Return every line of the data exactly as it stands.

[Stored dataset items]

+ + + + + + +

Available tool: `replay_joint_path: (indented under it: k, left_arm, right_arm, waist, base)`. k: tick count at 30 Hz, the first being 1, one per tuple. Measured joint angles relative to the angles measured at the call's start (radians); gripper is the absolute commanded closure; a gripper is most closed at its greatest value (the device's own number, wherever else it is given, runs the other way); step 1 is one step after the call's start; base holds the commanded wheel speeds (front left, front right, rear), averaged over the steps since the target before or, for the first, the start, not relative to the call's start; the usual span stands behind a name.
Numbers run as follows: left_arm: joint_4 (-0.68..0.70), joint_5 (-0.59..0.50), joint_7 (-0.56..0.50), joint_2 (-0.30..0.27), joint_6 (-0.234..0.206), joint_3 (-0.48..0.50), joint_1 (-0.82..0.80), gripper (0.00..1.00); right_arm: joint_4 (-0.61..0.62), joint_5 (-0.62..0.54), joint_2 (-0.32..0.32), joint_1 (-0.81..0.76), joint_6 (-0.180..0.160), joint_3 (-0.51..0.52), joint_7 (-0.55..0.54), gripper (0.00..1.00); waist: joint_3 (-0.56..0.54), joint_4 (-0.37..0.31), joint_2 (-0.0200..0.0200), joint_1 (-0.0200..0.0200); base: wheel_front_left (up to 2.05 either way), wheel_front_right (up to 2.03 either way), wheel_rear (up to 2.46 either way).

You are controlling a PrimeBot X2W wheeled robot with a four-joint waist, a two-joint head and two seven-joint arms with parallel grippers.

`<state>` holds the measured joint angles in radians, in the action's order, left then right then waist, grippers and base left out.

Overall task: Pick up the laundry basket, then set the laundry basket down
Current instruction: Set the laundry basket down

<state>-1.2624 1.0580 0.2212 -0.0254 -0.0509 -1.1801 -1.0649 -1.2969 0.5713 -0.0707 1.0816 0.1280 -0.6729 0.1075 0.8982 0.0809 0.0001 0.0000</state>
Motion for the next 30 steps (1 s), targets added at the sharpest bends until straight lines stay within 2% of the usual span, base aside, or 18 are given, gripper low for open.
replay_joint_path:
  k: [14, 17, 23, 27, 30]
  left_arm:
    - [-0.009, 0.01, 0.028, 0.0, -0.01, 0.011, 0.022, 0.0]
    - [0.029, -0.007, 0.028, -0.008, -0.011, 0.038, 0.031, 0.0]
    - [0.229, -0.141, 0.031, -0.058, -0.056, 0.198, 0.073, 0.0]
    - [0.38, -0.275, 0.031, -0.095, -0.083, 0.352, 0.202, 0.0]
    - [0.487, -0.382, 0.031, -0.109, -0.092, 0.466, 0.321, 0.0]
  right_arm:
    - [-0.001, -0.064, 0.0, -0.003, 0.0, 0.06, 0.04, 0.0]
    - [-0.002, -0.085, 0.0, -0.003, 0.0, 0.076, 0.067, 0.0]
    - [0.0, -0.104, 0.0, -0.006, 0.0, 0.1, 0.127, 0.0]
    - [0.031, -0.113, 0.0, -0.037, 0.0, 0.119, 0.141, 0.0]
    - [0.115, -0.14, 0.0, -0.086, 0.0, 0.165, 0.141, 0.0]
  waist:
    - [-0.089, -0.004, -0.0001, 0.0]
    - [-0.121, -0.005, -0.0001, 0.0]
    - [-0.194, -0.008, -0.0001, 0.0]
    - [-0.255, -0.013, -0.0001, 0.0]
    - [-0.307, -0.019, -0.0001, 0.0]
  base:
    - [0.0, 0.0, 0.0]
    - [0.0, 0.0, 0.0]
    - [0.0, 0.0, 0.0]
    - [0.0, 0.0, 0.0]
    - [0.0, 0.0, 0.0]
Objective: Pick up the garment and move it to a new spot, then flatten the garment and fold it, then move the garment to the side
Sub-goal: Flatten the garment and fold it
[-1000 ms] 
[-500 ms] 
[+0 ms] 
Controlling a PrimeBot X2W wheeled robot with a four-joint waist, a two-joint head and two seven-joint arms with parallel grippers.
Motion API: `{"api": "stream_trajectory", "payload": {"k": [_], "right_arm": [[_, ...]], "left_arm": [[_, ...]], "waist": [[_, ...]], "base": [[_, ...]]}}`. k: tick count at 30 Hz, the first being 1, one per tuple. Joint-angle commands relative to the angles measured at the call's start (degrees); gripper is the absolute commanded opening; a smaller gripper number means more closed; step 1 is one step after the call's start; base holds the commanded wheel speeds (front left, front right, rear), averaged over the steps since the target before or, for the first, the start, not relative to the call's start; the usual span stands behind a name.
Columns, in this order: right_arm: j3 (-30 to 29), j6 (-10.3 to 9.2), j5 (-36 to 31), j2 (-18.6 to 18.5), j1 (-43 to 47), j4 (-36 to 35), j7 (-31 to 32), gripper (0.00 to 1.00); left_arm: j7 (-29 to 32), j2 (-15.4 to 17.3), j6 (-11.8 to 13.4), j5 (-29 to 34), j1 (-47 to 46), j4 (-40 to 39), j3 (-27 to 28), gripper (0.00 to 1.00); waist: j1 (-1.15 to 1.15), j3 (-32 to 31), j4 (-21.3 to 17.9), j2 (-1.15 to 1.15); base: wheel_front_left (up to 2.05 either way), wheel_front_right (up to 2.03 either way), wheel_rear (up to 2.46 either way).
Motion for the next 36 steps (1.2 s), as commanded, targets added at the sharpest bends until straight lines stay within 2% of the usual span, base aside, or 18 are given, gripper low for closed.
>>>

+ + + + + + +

Answer box:
Available tool: `replay_joint_path: (indented under it: k, left_arm, right_arm, waist, base)`. k: tick count at 30 Hz, the first being 1, one per tuple. Measured joint angles relative to the angles measured at the call's start (radians); gripper is the absolute commanded closure; a gripper is most closed at its greatest value (the device's own number, wherever else it is given, runs the other way); step 1 is one step after the call's start; base holds the commanded wheel speeds (front left, front right, rear), averaged over the steps since the target before or, for the first, the start, not relative to the call's start; the usual span stands behind a name.
Numbers run as follows: left_arm: joint_4 (-0.68..0.70), joint_5 (-0.59..0.50), joint_7 (-0.56..0.50), joint_2 (-0.30..0.27), joint_6 (-0.234..0.206), joint_3 (-0.48..0.50), joint_1 (-0.82..0.80), gripper (0.00..1.00); right_arm: joint_4 (-0.61..0.62), joint_5 (-0.62..0.54), joint_2 (-0.32..0.32), joint_1 (-0.81..0.76), joint_6 (-0.180..0.160), joint_3 (-0.51..0.52), joint_7 (-0.55..0.54), gripper (0.00..1.00); waist: joint_3 (-0.56..0.54), joint_4 (-0.37..0.31), joint_2 (-0.0200..0.0200), joint_1 (-0.0200..0.0200); base: wheel_front_left (up to 2.05 either way), wheel_front_right (up to 2.03 either way), wheel_rear (up to 2.46 either way).

You are controlling a PrimeBot X2W wheeled robot with a four-joint waist, a two-joint head and two seven-joint arms with parallel grippers.

`<state>` holds the measured joint angles in radians, in the action's order, left then right then waist, grippers and base left out.

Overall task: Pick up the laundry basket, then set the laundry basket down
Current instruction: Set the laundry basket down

<state>-1.2624 1.0580 0.2212 -0.0254 -0.0509 -1.1801 -1.0649 -1.2969 0.5713 -0.0707 1.0816 0.1280 -0.6729 0.1075 0.8982 0.0809 0.0001 0.0000</state>
Motion for the next 30 steps (1 s), targets added at the sharpest bends until straight lines stay within 2% of the usual span, base aside, or 18 are given, gripper low for open.
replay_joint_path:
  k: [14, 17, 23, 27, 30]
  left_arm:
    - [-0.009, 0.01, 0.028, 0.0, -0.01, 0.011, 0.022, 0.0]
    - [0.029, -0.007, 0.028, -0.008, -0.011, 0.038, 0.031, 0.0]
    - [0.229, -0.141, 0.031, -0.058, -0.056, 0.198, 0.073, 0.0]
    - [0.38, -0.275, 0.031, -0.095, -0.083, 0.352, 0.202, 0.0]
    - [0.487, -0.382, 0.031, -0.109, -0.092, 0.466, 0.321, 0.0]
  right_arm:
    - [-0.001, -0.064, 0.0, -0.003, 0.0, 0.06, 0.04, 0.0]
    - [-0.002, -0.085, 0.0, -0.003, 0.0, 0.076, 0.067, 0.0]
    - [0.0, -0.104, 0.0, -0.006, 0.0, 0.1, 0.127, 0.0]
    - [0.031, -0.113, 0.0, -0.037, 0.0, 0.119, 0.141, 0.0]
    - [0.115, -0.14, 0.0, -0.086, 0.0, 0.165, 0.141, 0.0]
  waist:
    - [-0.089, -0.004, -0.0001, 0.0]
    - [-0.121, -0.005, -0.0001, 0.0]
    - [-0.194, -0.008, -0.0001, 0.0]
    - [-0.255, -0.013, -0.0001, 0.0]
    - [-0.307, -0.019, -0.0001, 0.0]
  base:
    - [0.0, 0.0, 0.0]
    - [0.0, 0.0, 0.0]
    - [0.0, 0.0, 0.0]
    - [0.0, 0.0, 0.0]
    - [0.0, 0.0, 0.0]
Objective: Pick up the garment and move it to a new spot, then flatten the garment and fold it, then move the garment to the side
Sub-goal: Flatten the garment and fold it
[-1000 ms] 
[-500 ms] 
[+0 ms] 
Controlling a PrimeBot X2W wheeled robot with a four-joint waist, a two-joint head and two seven-joint arms with parallel grippers.
Motion API: `{"api": "stream_trajectory", "payload": {"k": [_], "right_arm": [[_, ...]], "left_arm": [[_, ...]], "waist": [[_, ...]], "base": [[_, ...]]}}`. k: tick count at 30 Hz, the first being 1, one per tuple. Joint-angle commands relative to the angles measured at the call's start (degrees); gripper is the absolute commanded opening; a smaller gripper number means more closed; step 1 is one step after the call's start; base holds the commanded wheel speeds (front left, front right, rear), averaged over the steps since the target before or, for the first, the start, not relative to the call's start; the usual span stands behind a name.
Columns, in this order: right_arm: j3 (-30 to 29), j6 (-10.3 to 9.2), j5 (-36 to 31), j2 (-18.6 to 18.5), j1 (-43 to 47), j4 (-36 to 35), j7 (-31 to 32), gripper (0.00 to 1.00); left_arm: j7 (-29 to 32), j2 (-15.4 to 17.3), j6 (-11.8 to 13.4), j5 (-29 to 34), j1 (-47 to 46), j4 (-40 to 39), j3 (-27 to 28), gripper (0.00 to 1.00); waist: j1 (-1.15 to 1.15), j3 (-32 to 31), j4 (-21.3 to 17.9), j2 (-1.15 to 1.15); base: wheel_front_left (up to 2.05 either way), wheel_front_right (up to 2.03 either way), wheel_rear (up to 2.46 either way).
Motion for the next 36 steps (1.2 s), as commanded, targets added at the sharpest bends until straight lines stay within 2% of the usual span, base aside, or 18 are given, gripper low for closed.
>>>

None of the exercise remains to be done.